Stando alle informazioni sull’operazione denominata Italians Out i sospettati, provenienti da 19 regioni e 81 province differenti, si erano spostati in altri Paesi dopo aver ottenuto l’assegno.

Nonostante avessero perso il diritto a incassarlo, i truffatori continuavano a riscuoterlo tramite conto corrente oppure ritornavano in Italia in modo saltuario per presentarsi agli sportelli e ricevere la busta.

Il reato contestato ai 517 indagati è quello di truffa continuata ai danni dello Stato.
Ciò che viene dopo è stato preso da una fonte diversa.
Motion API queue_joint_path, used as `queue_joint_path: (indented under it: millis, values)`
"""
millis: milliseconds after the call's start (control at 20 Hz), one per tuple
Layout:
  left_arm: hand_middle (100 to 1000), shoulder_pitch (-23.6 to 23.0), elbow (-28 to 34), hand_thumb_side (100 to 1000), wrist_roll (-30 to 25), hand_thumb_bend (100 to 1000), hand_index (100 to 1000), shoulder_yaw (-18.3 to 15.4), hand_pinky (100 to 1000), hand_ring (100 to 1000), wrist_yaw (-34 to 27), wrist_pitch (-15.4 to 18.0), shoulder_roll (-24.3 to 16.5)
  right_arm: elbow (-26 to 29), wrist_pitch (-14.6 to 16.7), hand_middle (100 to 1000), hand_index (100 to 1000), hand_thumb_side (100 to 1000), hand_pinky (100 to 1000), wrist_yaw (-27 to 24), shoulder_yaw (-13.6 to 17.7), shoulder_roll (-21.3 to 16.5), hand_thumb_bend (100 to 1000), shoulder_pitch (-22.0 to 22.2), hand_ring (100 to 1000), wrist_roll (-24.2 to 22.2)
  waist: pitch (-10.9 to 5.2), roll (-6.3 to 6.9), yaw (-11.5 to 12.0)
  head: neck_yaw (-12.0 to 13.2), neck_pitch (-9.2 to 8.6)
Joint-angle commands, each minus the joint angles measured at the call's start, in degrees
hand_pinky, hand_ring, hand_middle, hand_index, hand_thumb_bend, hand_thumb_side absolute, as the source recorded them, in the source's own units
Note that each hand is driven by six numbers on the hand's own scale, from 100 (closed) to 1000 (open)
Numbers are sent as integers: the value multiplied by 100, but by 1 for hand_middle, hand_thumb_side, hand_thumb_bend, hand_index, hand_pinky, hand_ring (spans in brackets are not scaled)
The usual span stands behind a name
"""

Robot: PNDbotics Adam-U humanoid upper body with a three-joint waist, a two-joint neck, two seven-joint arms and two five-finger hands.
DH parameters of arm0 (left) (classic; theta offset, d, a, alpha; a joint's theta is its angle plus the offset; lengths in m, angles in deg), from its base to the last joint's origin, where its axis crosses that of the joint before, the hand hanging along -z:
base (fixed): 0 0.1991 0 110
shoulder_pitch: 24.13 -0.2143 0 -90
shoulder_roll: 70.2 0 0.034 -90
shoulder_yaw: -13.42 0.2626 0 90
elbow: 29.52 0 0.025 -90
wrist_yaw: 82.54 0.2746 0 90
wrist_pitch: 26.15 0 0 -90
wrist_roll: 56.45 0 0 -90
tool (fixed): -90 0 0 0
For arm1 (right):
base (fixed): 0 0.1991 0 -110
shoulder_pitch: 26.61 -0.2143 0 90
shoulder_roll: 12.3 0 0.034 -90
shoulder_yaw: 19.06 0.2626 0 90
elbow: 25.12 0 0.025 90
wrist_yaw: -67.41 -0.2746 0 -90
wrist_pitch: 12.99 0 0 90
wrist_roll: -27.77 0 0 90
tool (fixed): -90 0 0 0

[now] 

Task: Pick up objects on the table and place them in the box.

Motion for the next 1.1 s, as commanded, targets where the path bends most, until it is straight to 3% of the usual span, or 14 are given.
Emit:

Durante la conferenza stampa gli investigatori della Guardia di Finanza hanno spiegato che è oltre a chiedere l’interruzione del versamento e all’avvio del recupero di quanto già incassato, l’operazione, una stretta collaborazione tra Fiamme Gialle e Inps, “consentirà un risparmio alla casse dello Stato pari a circa 3 milioni di euro annui per i prossimi esercizi”.

A quanto pare le regioni maggiormente interessate dal fenomeno sono state la Sicilia (3,7 milioni di euro incassati indebitamente e un totale di 123 denunciati), la Campania (3,4 milioni e 98 denunce), la Calabria (2,3 milioni e 75 denunce), il Lazio (1,6 milioni e 48 denunce), la Puglia (904mila euro e 29 denunce).